“Maman, lis-le !” m’ordonne ma fille de 10 ans. Comment pourrais-je refuser ?
Scordatura, un terme qui m’était inconnu, mais qui s’accorde parfaitement avec l’histoire.
Je suis donc les pas de Sao Mai, 11 ans, et violoniste prodige. Malheureusement, ses parents n’ont pas les moyens de lui offrir un nouveau violon, pourtant nécessaire à sa progression artistique. Dans l’armoire de sa grand-mère adorée qui vient de décéder, la jeune fille trouve un magnifique violon noir. Ce sera son nouvel instrument, et le début d’une histoire de fantôme, d’amitié et d’apprentissage de la tolérance habilement orchestrée par Floriane Turmeau.

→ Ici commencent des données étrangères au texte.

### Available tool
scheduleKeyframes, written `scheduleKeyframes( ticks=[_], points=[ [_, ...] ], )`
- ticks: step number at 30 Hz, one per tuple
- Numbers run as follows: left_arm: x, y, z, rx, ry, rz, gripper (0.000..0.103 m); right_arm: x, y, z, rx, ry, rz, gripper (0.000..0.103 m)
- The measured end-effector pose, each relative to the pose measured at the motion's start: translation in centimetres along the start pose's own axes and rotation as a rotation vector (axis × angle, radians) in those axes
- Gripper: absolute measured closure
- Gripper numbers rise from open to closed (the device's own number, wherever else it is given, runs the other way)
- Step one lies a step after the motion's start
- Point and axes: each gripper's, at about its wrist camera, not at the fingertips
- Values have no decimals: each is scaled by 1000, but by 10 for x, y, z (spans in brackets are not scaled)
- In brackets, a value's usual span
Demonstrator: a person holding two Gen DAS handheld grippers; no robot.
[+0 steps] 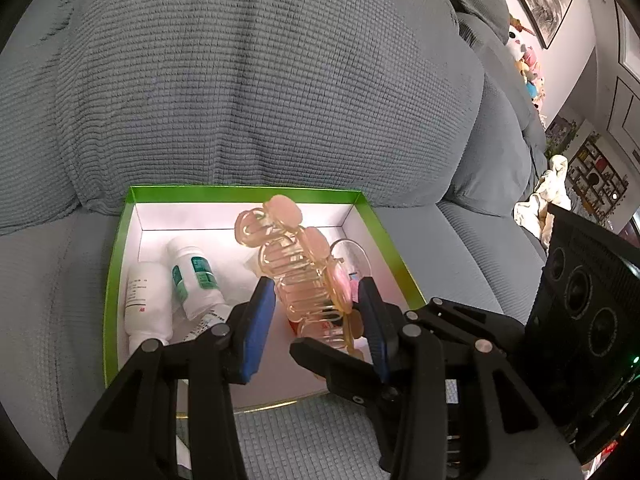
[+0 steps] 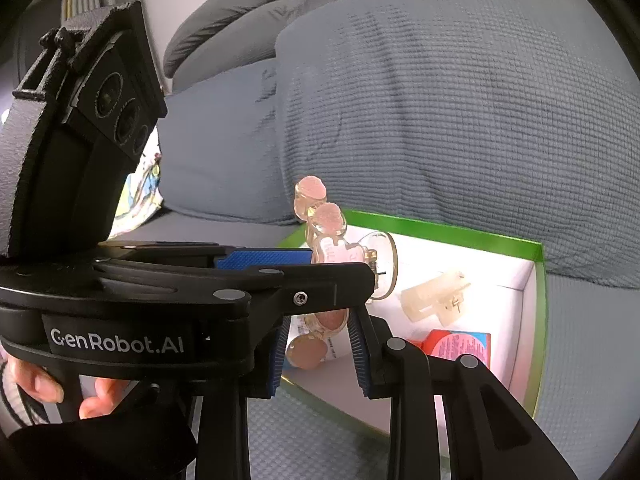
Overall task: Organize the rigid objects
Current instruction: 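Lower the vial strip into the box and open the right tool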
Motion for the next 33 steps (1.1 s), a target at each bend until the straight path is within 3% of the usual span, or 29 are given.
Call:
scheduleKeyframes(
  ticks=[33],
  points=[
    [-10, -35, -6, -53, 0, 2, 62, 21, -28, 1, -82, -25, 31, 72]
  ],
)
Point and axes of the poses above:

“C’était vraiment bien, mais ça faisait quand même très peur. Trop peur !”, me confie ma fille lorsque j’approche de la fin du livre et lui demande ce qu’elle a ou non aimé.
Il est vrai qu’elle est impressionnable, et pas coutumière du genre horrifique, qu’habituellement elle rejette purement et simplement. Mais ici, le sujet du violon, instrument dont elle a commencé l’apprentissage, l’a irrésistiblement attirée. Et à ce niveau, la musique est très agréablement abordée, allouant à la mélodie des paysages imaginaires et magnifiques qui se transforment en visions d’horreur lorsque le violon libère et développe l’ombre néfaste qu’il contenait.
Cette présence monte crescendo dans le récit, terrifiant Sao Mai – et par ricochet ma petite lectrice – qui se sent bien seule face à ce qu’elle ne comprend pas.
On peut déplorer quelques longueurs pour le jeune lecteur dans ces passages où l’ombre grandit.
- “As-tu aimé l’héroïne ? demandé-je à ma fille, essayant de passer outre son aversion pour ce qui fait l’effraie.
- Oui, même si elle ne fait pas ce qu’il faut pour s’en sortir. Elle refuse l’aide d’Achille, qui peut pourtant l’aider car il est passionné de magie, d’ombres…”
Si Sao Mai décline la main tendue d’Achille, un garçon différent et rejeté par les autres, c’est par peur d’être elle-aussi mise de côté.
Ce thème de la difficulté de s’intégrer reviendra comme un refrain tout au long de l’aventure, tout comme le thème de la perte d’un être cher, dont l’aura subsiste malgré tout. Pas sûre que ma fille ait perçue cette entité supplémentaire comme rassurante, malgré les explications d’Achille.
Quant à la résolution de l’histoire, elle a su convaincre et rassurer ma passionnée de livres.
Sans dévoiler toute la partition, il est question de plongée dans le passé…
En tant qu’adulte, j’ai trouvé que le décès d’un proche était justement et poétiquement abordé, et la difficulté de grandir et de trouver sa place suffisamment explicite pour interpeller les lecteurs.
En revanche, à mon sens rien ne peut justifier la cruauté, même chez un être en souffrance. Ici cela s’applique à un personnage jeune, qui est “excusé” un peu trop facilement lors du dénouement.
Le livre a un “petit plus” ; une playlist est normalement disponible, permettant d’écouter les morceaux joués par Sao Mai à l’aide d’un QR code ou un lien vers une page YouTube. Je n’ai testé que cette dernière, qui était…indisponible au moment de l’essai. Dommage car l’idée est bonne, même si en pratique, je doute que les jeunes lecteurs ne prennent l’initiative de faire la recherche (et l’adresse est alambiquée).
A conseiller aux fans de musique, de fantômes et d’histoires frissonnantes à partir de 9 ans (pour les plus courageux/courageuses !). A découvrir chez Poulpe Fictions.